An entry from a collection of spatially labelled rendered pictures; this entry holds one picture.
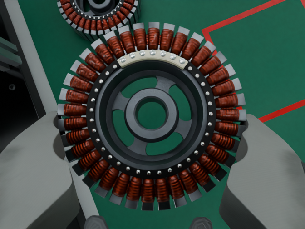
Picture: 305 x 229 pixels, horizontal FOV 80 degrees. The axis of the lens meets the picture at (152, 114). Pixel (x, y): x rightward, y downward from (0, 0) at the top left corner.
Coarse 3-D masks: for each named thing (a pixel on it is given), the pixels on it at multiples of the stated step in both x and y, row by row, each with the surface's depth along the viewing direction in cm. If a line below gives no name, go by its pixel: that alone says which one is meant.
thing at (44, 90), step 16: (16, 0) 28; (16, 16) 28; (16, 32) 28; (32, 48) 28; (32, 64) 28; (48, 96) 27; (48, 112) 27; (80, 176) 27; (80, 192) 27; (96, 208) 26
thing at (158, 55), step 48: (96, 48) 11; (144, 48) 11; (192, 48) 11; (96, 96) 11; (144, 96) 12; (192, 96) 12; (240, 96) 11; (96, 144) 11; (144, 144) 13; (192, 144) 11; (96, 192) 10; (144, 192) 10; (192, 192) 10
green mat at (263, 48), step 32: (32, 0) 28; (160, 0) 28; (192, 0) 28; (224, 0) 27; (256, 0) 27; (288, 0) 27; (32, 32) 28; (64, 32) 28; (160, 32) 27; (192, 32) 27; (224, 32) 27; (256, 32) 27; (288, 32) 27; (64, 64) 27; (224, 64) 27; (256, 64) 27; (288, 64) 27; (128, 96) 27; (256, 96) 26; (288, 96) 26; (288, 128) 26; (128, 224) 26; (160, 224) 26; (224, 224) 26
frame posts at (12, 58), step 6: (0, 42) 23; (6, 42) 24; (0, 48) 22; (6, 48) 24; (12, 48) 25; (0, 54) 22; (6, 54) 23; (12, 54) 24; (0, 60) 23; (6, 60) 24; (12, 60) 24; (18, 60) 25; (0, 66) 24; (6, 66) 25
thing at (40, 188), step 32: (32, 128) 9; (0, 160) 7; (32, 160) 7; (64, 160) 7; (0, 192) 6; (32, 192) 6; (64, 192) 6; (0, 224) 5; (32, 224) 5; (64, 224) 7
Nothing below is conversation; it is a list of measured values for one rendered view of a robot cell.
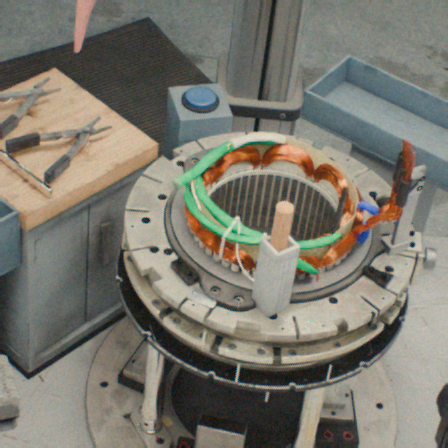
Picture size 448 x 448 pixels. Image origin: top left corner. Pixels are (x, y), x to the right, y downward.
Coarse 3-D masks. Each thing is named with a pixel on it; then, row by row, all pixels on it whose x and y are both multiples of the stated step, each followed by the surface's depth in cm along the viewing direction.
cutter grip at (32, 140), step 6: (36, 132) 141; (18, 138) 139; (24, 138) 140; (30, 138) 140; (36, 138) 140; (6, 144) 139; (12, 144) 139; (18, 144) 140; (24, 144) 140; (30, 144) 140; (36, 144) 141; (6, 150) 140; (12, 150) 140; (18, 150) 140
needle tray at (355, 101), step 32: (352, 64) 163; (320, 96) 161; (352, 96) 163; (384, 96) 163; (416, 96) 160; (352, 128) 155; (384, 128) 152; (416, 128) 160; (384, 160) 155; (416, 160) 152; (416, 224) 165
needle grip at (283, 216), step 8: (280, 208) 115; (288, 208) 115; (280, 216) 115; (288, 216) 115; (280, 224) 116; (288, 224) 116; (272, 232) 118; (280, 232) 117; (288, 232) 117; (272, 240) 118; (280, 240) 117; (280, 248) 118
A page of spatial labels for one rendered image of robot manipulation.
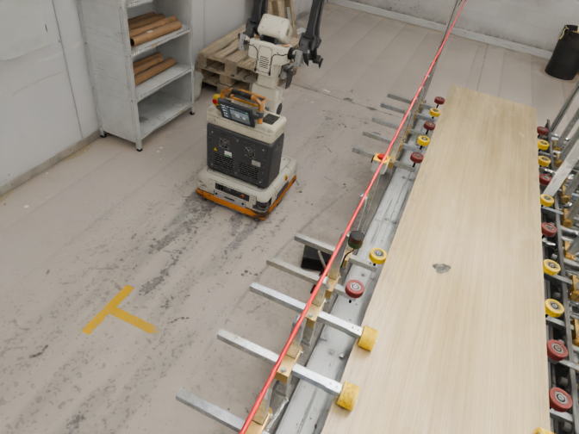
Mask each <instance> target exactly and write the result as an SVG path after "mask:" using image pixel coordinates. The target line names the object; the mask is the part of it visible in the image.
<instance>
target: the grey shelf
mask: <svg viewBox="0 0 579 434"><path fill-rule="evenodd" d="M80 1H81V3H80ZM77 5H78V13H79V19H80V23H81V29H82V33H83V37H84V46H85V51H86V56H87V61H88V66H89V71H90V80H91V84H92V89H93V94H94V98H95V104H96V112H97V117H98V122H99V127H100V131H101V137H102V138H106V137H107V134H105V133H104V132H103V131H105V132H107V133H111V134H113V135H116V136H118V137H121V138H123V139H125V140H130V141H132V142H134V143H135V142H136V151H138V152H141V151H142V150H143V149H142V144H141V140H142V139H144V138H145V137H146V136H147V135H148V134H150V133H151V132H152V131H154V130H155V129H157V128H159V127H162V126H163V125H164V124H166V123H167V122H169V121H171V120H172V119H174V118H175V117H177V116H178V115H180V114H182V113H183V112H184V111H185V110H187V109H189V108H190V107H191V112H190V115H194V114H195V112H194V69H193V25H192V0H189V1H188V0H156V3H155V0H77ZM81 6H82V7H81ZM150 8H151V9H150ZM82 11H83V12H82ZM156 11H157V15H158V14H164V15H165V18H166V17H169V16H175V17H176V18H177V20H178V21H180V22H181V24H182V27H181V29H179V30H177V31H174V32H172V33H169V34H166V35H163V36H161V37H158V38H157V39H154V40H150V41H148V42H146V43H143V44H140V45H138V46H135V47H131V46H130V39H129V31H128V19H130V18H133V17H136V16H141V15H144V14H146V13H149V12H155V13H156ZM189 23H190V26H189ZM122 24H123V25H122ZM126 24H127V25H126ZM123 29H124V30H123ZM85 30H86V31H85ZM121 32H122V33H121ZM123 32H124V33H123ZM189 32H190V36H189ZM86 35H87V36H86ZM122 39H123V40H122ZM153 51H154V52H153ZM157 52H159V53H161V54H162V59H163V61H164V60H166V59H168V58H170V57H172V58H174V59H175V65H173V66H171V67H169V68H168V69H166V70H164V71H162V72H160V73H159V74H157V75H155V76H153V77H151V78H149V79H147V80H146V81H144V82H142V83H141V84H138V85H136V86H135V83H134V69H133V62H135V61H137V60H140V59H143V58H145V57H147V56H150V55H152V54H154V53H157ZM126 67H127V68H126ZM131 68H132V69H131ZM92 69H93V70H92ZM93 74H94V75H93ZM129 80H130V81H129ZM128 87H129V88H128ZM130 87H131V88H130ZM190 92H191V101H190ZM97 98H98V99H97ZM98 103H99V104H98ZM100 113H101V114H100ZM101 117H102V118H101Z"/></svg>
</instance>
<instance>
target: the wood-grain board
mask: <svg viewBox="0 0 579 434"><path fill-rule="evenodd" d="M433 264H446V265H450V266H451V269H450V270H449V272H446V273H445V274H440V273H437V272H436V271H435V270H436V269H435V268H433ZM365 326H368V327H371V328H373V329H375V330H378V331H379V333H378V336H377V342H376V343H375V345H374V347H373V350H372V351H370V350H367V349H365V348H363V347H360V346H358V341H359V339H360V338H359V339H356V340H355V343H354V345H353V348H352V352H351V355H350V356H349V359H348V362H347V364H346V368H345V370H344V373H343V375H342V377H341V380H340V383H341V384H342V387H343V385H344V382H345V381H348V382H350V383H351V384H354V385H356V386H358V387H360V391H359V394H358V401H357V402H356V403H355V406H354V407H353V409H352V411H349V410H347V409H345V408H344V407H342V406H339V405H337V400H338V398H339V395H338V397H335V396H334V399H333V403H332V405H331V407H330V410H329V413H328V415H327V419H326V421H325V424H324V426H323V428H322V431H321V434H533V433H534V431H535V430H536V429H537V428H538V427H541V428H543V429H546V430H548V431H551V425H550V406H549V386H548V367H547V348H546V328H545V291H544V271H543V252H542V232H541V213H540V193H539V155H538V136H537V116H536V108H533V107H530V106H526V105H524V104H520V103H517V102H512V101H509V100H506V99H502V98H500V97H496V96H491V95H488V94H484V93H482V92H478V91H475V90H470V89H466V88H464V87H460V86H457V85H454V84H451V87H450V89H449V91H448V94H447V96H446V99H445V102H444V105H443V108H442V109H441V112H440V115H439V118H438V121H437V123H436V126H435V128H434V130H433V135H432V138H431V139H430V142H429V145H428V147H427V149H426V153H425V156H424V158H423V160H422V163H421V166H420V169H419V172H418V174H417V177H416V179H415V181H414V186H413V188H412V190H411V193H410V196H409V198H408V202H407V204H406V207H405V209H404V211H403V214H402V217H401V220H400V223H399V225H398V227H397V230H396V232H395V236H394V238H393V241H392V244H391V247H390V248H389V253H388V255H387V257H386V260H385V262H384V265H383V268H382V271H381V274H380V276H379V278H378V281H377V285H376V287H375V289H374V292H373V295H372V297H371V299H370V304H369V306H368V308H367V311H366V313H365V316H364V319H363V322H362V325H361V326H360V327H362V328H363V329H364V327H365ZM362 332H363V330H362ZM342 387H341V388H342Z"/></svg>
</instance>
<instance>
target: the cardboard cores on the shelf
mask: <svg viewBox="0 0 579 434"><path fill-rule="evenodd" d="M181 27H182V24H181V22H180V21H178V20H177V18H176V17H175V16H174V15H171V16H169V17H166V18H165V15H164V14H158V15H156V13H155V12H149V13H146V14H144V15H139V16H136V17H133V18H130V19H128V31H129V39H130V46H131V47H136V46H138V45H140V44H143V43H146V42H148V41H150V40H154V39H157V38H158V37H161V36H163V35H166V34H169V33H172V32H174V31H177V30H179V29H181ZM173 65H175V59H174V58H172V57H170V58H168V59H166V60H164V61H163V59H162V54H161V53H159V52H157V53H154V54H152V55H150V56H147V57H145V58H143V59H140V60H137V61H135V62H133V69H134V83H135V86H136V85H138V84H141V83H142V82H144V81H146V80H147V79H149V78H151V77H153V76H155V75H157V74H159V73H160V72H162V71H164V70H166V69H168V68H169V67H171V66H173Z"/></svg>
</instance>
————————
#### Your instructions:
Copy exactly what appears in the entries, beginning with the first line and ending with the line that has "Picture: 305 x", but not the pictures.

#### Your response:
An entry from a collection of spatially labelled rendered pictures; this entry holds one picture.
Picture: 305 x 229 pixels, horizontal FOV 80 degrees. The axis of the lens meets the picture at (152, 114). Pixel (x, y): x rightward, y downward from (0, 0) at the top left corner.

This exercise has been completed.